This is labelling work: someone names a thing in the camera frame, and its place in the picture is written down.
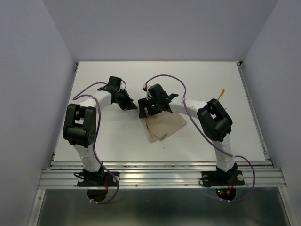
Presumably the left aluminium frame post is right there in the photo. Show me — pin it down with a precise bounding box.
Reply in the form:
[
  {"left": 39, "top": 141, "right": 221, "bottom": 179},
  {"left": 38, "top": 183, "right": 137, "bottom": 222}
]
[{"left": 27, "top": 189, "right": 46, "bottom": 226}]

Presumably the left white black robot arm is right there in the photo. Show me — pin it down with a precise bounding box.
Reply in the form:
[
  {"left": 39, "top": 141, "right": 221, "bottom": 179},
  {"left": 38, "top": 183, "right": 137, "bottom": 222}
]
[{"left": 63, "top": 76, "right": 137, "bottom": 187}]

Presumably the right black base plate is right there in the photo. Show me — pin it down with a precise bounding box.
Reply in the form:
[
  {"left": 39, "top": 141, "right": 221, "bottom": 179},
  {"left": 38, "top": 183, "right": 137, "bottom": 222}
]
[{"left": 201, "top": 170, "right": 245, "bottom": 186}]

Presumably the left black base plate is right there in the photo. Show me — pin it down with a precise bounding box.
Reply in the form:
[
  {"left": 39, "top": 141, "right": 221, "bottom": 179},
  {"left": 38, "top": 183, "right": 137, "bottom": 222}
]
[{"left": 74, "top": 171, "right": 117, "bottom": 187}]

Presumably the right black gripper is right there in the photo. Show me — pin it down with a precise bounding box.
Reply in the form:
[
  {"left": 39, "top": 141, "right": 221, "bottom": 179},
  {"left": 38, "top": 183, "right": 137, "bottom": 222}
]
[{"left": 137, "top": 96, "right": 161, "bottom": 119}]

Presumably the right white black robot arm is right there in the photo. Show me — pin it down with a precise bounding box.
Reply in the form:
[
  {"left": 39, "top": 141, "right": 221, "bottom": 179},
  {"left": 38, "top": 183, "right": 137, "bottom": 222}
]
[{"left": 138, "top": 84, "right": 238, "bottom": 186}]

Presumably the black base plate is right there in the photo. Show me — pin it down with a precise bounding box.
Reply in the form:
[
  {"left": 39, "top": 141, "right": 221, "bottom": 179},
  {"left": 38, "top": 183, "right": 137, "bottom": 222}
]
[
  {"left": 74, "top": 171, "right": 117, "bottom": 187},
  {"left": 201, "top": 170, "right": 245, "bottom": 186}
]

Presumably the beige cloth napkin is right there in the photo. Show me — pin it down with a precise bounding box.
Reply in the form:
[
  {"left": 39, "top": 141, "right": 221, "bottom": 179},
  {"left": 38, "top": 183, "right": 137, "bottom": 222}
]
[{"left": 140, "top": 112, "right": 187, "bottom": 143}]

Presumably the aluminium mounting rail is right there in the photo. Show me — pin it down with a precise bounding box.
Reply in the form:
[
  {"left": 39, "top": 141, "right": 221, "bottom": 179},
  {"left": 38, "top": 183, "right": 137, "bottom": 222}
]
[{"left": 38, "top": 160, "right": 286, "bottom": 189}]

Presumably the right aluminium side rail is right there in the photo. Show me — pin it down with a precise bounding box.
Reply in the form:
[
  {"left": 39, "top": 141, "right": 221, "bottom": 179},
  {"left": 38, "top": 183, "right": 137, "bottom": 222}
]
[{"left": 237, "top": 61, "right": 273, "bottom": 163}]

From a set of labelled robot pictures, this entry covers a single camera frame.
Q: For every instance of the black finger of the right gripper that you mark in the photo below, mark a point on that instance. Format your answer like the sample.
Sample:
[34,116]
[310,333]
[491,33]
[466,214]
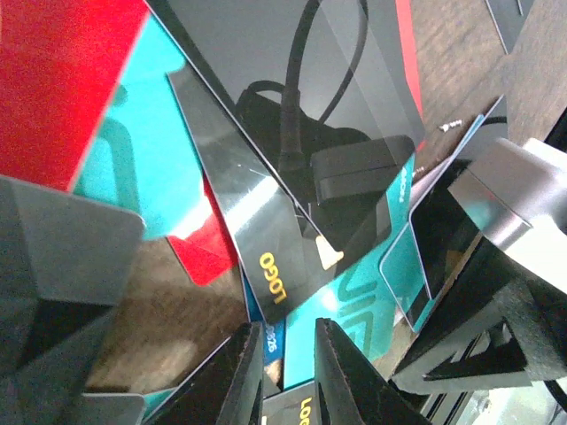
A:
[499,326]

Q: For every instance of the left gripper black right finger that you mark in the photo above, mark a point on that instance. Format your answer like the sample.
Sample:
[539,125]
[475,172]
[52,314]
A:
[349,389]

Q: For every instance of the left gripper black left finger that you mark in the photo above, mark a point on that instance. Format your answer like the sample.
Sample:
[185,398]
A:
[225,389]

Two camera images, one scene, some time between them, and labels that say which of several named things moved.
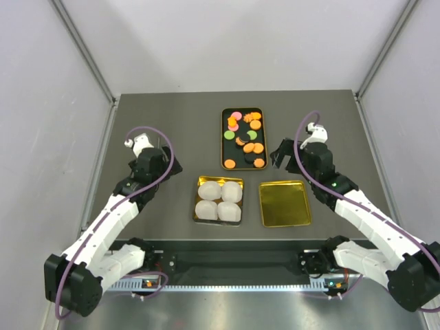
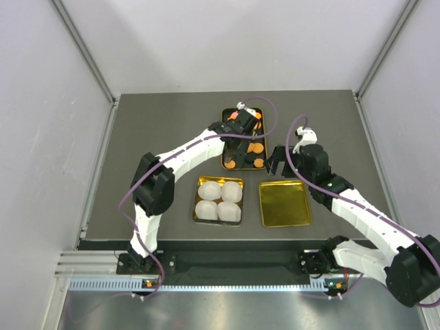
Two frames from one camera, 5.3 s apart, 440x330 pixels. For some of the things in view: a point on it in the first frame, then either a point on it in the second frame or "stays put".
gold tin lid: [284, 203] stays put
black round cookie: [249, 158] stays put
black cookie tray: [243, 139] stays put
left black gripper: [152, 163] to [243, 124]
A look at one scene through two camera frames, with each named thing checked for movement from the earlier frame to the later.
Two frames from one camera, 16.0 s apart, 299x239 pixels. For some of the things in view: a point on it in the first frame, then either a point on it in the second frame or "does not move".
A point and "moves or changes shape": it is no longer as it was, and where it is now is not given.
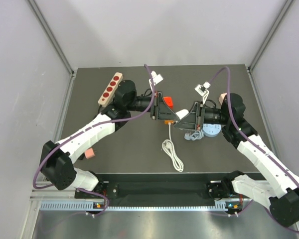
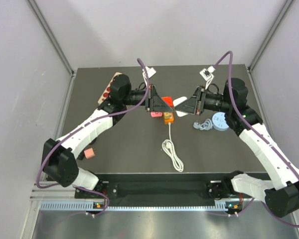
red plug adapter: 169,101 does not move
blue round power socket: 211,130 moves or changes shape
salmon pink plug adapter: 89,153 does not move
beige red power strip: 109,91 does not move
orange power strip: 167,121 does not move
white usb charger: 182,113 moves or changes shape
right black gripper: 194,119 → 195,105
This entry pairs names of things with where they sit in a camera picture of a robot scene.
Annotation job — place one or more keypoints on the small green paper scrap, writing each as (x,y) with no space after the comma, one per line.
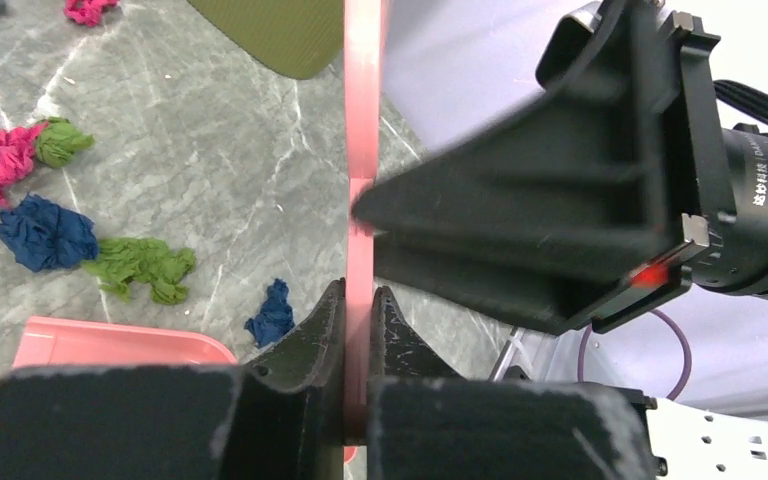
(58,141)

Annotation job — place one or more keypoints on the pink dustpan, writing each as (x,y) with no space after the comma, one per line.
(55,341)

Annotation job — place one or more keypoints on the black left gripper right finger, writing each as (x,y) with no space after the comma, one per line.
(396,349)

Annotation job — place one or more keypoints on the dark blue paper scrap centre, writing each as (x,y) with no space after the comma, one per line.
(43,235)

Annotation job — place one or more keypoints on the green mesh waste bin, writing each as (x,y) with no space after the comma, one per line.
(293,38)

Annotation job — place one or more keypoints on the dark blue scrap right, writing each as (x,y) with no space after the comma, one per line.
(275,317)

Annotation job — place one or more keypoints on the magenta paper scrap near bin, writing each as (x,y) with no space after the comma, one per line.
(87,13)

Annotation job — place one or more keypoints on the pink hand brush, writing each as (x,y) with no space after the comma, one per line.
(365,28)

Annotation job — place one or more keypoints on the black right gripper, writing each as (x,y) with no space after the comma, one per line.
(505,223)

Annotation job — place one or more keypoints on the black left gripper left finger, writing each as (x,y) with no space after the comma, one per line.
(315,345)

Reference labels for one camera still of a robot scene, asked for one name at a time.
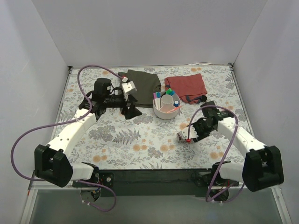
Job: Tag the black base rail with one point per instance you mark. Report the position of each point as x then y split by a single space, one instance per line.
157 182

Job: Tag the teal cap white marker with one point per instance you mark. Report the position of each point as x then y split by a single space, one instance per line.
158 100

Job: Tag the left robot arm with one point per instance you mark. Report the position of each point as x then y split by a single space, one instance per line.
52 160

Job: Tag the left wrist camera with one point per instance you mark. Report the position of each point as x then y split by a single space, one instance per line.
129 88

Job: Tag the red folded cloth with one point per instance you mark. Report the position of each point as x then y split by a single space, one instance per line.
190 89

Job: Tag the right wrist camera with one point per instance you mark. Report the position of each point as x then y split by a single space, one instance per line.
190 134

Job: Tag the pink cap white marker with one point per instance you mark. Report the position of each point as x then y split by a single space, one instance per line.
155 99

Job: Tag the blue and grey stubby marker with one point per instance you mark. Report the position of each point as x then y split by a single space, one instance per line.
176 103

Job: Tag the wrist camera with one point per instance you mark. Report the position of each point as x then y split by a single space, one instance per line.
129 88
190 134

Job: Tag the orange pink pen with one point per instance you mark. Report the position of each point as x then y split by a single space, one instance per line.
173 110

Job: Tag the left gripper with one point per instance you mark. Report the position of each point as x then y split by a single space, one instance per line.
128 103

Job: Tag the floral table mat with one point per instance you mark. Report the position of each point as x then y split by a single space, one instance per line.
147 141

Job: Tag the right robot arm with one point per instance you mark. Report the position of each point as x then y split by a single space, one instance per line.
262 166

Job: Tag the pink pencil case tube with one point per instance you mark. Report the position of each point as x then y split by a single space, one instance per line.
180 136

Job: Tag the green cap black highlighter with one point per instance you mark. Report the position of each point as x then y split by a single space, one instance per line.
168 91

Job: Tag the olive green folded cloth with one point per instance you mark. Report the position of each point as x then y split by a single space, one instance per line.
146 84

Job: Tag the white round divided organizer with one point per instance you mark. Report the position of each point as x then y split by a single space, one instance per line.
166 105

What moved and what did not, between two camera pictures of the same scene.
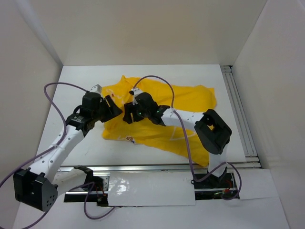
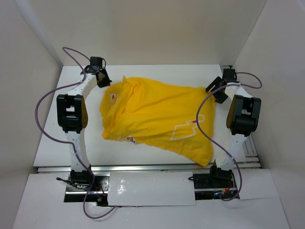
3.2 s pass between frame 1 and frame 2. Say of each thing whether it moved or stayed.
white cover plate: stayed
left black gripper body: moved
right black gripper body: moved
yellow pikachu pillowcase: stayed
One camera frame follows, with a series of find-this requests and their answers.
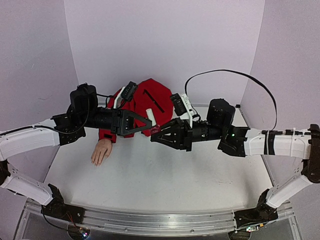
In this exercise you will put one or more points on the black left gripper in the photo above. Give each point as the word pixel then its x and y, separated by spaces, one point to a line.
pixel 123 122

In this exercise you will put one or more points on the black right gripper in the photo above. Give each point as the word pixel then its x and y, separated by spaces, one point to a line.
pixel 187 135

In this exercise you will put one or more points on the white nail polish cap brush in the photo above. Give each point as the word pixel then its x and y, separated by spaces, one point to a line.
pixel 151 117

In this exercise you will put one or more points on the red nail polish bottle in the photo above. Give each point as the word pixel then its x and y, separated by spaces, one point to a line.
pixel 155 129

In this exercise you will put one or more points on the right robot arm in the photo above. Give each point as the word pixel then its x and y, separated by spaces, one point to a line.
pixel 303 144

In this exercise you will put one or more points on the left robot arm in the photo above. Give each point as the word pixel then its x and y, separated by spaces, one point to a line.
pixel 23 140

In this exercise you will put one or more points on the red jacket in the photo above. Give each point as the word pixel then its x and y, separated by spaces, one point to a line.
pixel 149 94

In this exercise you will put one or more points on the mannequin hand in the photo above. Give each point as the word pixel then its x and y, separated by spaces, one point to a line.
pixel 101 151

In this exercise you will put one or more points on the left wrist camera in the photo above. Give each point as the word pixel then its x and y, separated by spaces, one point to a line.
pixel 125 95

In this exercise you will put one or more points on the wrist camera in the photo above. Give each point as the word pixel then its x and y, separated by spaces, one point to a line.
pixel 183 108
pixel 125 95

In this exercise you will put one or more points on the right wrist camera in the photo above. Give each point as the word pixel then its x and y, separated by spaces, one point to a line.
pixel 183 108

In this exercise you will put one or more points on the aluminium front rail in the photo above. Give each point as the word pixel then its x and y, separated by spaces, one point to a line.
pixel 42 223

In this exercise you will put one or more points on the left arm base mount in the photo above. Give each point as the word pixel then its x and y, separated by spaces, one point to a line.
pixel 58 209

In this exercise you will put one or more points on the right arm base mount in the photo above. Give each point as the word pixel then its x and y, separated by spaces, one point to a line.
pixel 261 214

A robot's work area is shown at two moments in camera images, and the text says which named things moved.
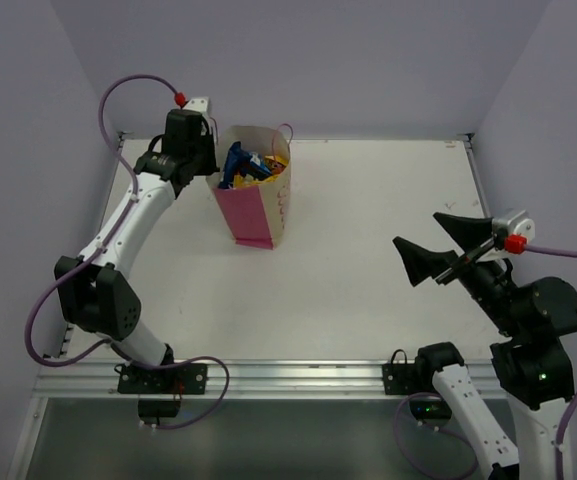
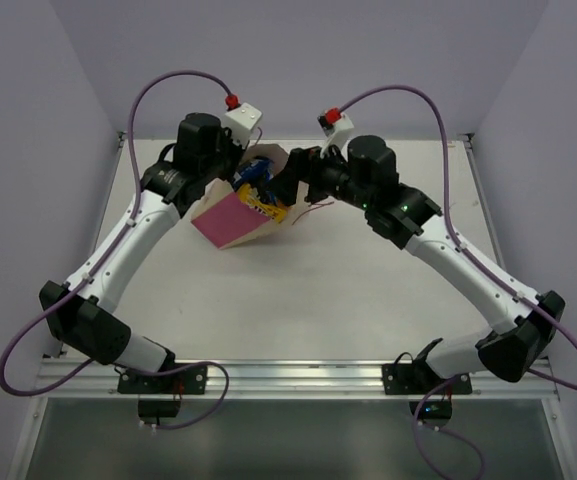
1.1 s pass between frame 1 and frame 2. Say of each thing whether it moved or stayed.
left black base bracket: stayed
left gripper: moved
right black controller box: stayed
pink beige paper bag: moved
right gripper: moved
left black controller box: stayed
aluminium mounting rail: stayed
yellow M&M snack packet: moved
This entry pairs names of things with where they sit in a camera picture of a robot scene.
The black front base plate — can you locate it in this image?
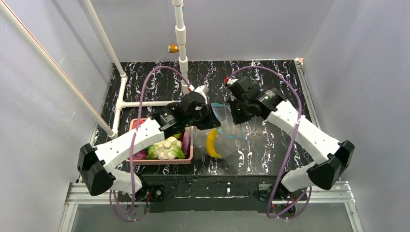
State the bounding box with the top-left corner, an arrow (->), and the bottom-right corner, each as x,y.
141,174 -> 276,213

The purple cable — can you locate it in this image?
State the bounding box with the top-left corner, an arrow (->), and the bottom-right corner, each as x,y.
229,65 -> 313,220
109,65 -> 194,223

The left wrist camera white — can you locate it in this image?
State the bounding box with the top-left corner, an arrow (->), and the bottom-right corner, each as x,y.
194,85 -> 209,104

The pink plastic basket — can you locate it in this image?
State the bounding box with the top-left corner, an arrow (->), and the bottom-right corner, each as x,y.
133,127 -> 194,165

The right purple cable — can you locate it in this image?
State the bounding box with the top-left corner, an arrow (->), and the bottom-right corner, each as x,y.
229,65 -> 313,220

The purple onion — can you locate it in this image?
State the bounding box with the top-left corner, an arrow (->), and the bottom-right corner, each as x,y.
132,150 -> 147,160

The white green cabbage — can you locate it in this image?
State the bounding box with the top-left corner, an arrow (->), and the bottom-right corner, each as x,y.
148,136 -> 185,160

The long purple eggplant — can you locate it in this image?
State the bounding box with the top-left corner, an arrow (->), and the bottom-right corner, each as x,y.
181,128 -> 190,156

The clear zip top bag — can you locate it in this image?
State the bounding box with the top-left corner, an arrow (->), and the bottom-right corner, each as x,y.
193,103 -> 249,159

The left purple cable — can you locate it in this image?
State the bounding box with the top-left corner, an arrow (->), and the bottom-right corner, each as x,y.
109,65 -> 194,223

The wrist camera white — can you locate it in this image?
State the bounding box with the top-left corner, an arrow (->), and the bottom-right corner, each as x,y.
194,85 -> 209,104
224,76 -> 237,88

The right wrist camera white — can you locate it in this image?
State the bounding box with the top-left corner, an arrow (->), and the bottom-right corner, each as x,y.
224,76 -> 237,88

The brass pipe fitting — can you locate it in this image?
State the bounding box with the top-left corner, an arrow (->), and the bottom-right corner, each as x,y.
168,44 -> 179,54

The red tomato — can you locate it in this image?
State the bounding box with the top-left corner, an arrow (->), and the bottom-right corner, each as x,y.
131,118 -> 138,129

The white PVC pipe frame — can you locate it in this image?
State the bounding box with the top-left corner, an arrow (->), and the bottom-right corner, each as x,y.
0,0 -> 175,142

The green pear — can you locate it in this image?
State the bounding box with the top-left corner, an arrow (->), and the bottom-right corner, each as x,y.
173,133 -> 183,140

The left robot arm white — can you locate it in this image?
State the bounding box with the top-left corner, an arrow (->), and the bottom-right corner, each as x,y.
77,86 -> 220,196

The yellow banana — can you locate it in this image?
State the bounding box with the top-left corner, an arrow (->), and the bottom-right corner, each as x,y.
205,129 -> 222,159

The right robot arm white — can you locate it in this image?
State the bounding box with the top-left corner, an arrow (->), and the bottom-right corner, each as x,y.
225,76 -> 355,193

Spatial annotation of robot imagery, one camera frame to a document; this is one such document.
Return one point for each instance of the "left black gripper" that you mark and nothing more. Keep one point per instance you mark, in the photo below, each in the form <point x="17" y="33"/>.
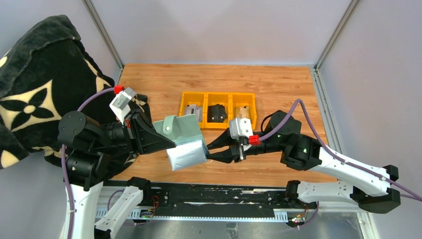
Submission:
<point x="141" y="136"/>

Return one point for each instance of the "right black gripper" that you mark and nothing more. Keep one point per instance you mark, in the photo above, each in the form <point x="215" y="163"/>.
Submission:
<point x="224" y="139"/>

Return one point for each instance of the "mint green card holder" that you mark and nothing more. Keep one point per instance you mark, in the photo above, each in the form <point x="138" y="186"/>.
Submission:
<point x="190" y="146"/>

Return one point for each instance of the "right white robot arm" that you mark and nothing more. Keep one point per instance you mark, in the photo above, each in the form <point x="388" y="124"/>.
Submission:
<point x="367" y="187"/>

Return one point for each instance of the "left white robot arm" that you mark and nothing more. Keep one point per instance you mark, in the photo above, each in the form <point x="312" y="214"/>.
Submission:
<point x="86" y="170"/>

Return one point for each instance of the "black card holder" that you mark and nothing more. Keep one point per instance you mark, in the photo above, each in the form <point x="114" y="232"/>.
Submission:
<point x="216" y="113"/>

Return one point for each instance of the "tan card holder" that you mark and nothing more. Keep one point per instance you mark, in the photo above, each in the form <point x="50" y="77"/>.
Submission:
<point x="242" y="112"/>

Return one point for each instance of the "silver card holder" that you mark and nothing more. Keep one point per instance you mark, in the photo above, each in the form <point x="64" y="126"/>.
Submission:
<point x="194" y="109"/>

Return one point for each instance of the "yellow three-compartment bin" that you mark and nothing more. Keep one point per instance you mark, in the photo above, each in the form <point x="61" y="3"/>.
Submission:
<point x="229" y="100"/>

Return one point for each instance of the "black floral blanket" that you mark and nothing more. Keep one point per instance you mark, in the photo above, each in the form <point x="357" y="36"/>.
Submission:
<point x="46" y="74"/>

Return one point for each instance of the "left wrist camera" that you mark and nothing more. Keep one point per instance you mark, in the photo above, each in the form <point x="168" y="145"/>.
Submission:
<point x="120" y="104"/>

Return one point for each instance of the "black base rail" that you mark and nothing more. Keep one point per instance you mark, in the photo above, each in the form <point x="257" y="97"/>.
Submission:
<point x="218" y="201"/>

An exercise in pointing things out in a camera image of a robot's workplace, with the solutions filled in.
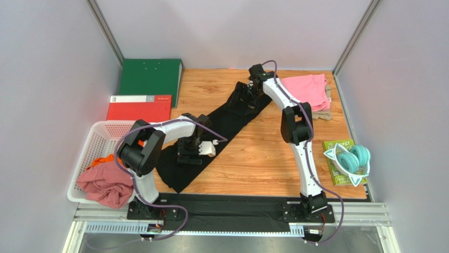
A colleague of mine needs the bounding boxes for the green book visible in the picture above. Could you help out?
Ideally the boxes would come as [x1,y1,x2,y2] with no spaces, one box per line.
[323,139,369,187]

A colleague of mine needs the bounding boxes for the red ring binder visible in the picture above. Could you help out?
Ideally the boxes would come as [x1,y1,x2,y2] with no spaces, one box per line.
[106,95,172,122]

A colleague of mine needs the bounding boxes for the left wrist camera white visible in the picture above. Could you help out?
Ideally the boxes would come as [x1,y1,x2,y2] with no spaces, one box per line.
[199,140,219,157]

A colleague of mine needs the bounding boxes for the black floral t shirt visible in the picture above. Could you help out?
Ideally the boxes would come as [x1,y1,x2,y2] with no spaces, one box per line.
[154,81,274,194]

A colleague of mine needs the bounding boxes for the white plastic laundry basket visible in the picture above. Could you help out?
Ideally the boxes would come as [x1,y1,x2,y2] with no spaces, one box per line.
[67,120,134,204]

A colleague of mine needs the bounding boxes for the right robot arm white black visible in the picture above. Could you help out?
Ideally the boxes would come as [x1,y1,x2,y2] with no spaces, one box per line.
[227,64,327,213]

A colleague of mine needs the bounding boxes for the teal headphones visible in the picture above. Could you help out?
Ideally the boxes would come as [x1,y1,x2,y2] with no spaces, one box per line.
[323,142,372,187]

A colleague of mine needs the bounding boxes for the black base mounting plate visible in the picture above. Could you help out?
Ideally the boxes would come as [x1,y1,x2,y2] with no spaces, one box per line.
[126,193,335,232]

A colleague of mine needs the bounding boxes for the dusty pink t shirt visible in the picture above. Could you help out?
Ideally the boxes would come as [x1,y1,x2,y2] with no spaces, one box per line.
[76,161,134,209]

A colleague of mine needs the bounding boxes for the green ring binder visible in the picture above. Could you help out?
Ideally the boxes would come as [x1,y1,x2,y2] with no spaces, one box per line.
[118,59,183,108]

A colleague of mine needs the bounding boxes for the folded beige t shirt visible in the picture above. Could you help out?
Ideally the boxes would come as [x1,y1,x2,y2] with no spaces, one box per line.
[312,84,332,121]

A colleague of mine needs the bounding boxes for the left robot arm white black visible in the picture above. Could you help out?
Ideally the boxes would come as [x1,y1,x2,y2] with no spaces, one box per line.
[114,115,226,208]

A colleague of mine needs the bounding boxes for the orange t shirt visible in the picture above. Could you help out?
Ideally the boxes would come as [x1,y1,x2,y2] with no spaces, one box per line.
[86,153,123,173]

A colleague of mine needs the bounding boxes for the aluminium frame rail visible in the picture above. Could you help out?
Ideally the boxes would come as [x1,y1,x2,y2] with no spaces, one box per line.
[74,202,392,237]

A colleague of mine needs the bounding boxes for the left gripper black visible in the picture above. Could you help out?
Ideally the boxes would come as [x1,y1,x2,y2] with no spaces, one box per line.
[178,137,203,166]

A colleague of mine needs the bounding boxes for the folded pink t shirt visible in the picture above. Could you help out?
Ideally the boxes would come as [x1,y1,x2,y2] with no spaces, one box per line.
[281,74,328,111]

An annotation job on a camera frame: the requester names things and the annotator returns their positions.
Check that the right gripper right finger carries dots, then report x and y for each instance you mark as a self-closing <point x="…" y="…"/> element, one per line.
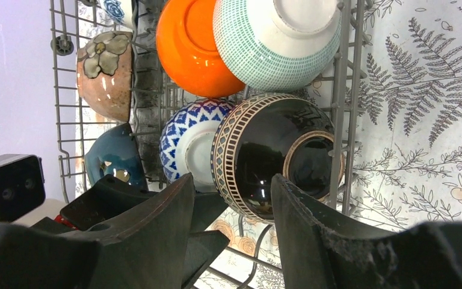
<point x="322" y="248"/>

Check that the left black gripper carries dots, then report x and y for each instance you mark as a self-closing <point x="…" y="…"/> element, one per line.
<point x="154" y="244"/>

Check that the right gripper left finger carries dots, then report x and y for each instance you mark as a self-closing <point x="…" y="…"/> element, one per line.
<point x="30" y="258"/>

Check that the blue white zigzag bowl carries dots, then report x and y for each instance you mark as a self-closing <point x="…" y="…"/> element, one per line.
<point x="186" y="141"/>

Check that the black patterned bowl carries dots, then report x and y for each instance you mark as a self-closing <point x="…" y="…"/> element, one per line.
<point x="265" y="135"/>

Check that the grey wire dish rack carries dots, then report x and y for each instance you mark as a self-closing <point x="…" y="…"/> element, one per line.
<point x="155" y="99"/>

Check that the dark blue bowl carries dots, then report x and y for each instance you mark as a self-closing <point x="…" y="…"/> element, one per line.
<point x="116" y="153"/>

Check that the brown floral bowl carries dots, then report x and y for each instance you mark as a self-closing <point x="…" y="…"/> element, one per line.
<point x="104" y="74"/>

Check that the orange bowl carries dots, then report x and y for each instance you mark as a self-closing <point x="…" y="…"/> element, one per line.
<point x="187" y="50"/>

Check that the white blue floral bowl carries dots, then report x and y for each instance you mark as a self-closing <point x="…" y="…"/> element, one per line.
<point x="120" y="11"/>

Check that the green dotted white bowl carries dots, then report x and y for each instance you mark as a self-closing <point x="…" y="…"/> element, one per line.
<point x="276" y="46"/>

□ □ □ □ □

INSTRUCTIONS TO FOLLOW
Among the entries, find every line holding "plate" and return it.

TASK SOLUTION
Presumably the right black base plate is right there in the photo. Show me — pin it down with a precise bounding box.
Presumably the left black base plate is right there in the photo. Show me — pin it down with a precise bounding box.
Presumably the black base plate is right there in the photo. Show me — pin it down with a precise bounding box.
white cover plate: stayed
The black front base plate — can you locate it in this image?
A colleague of mine needs the bounding boxes for the black base mounting plate visible in the picture above. Could you help out?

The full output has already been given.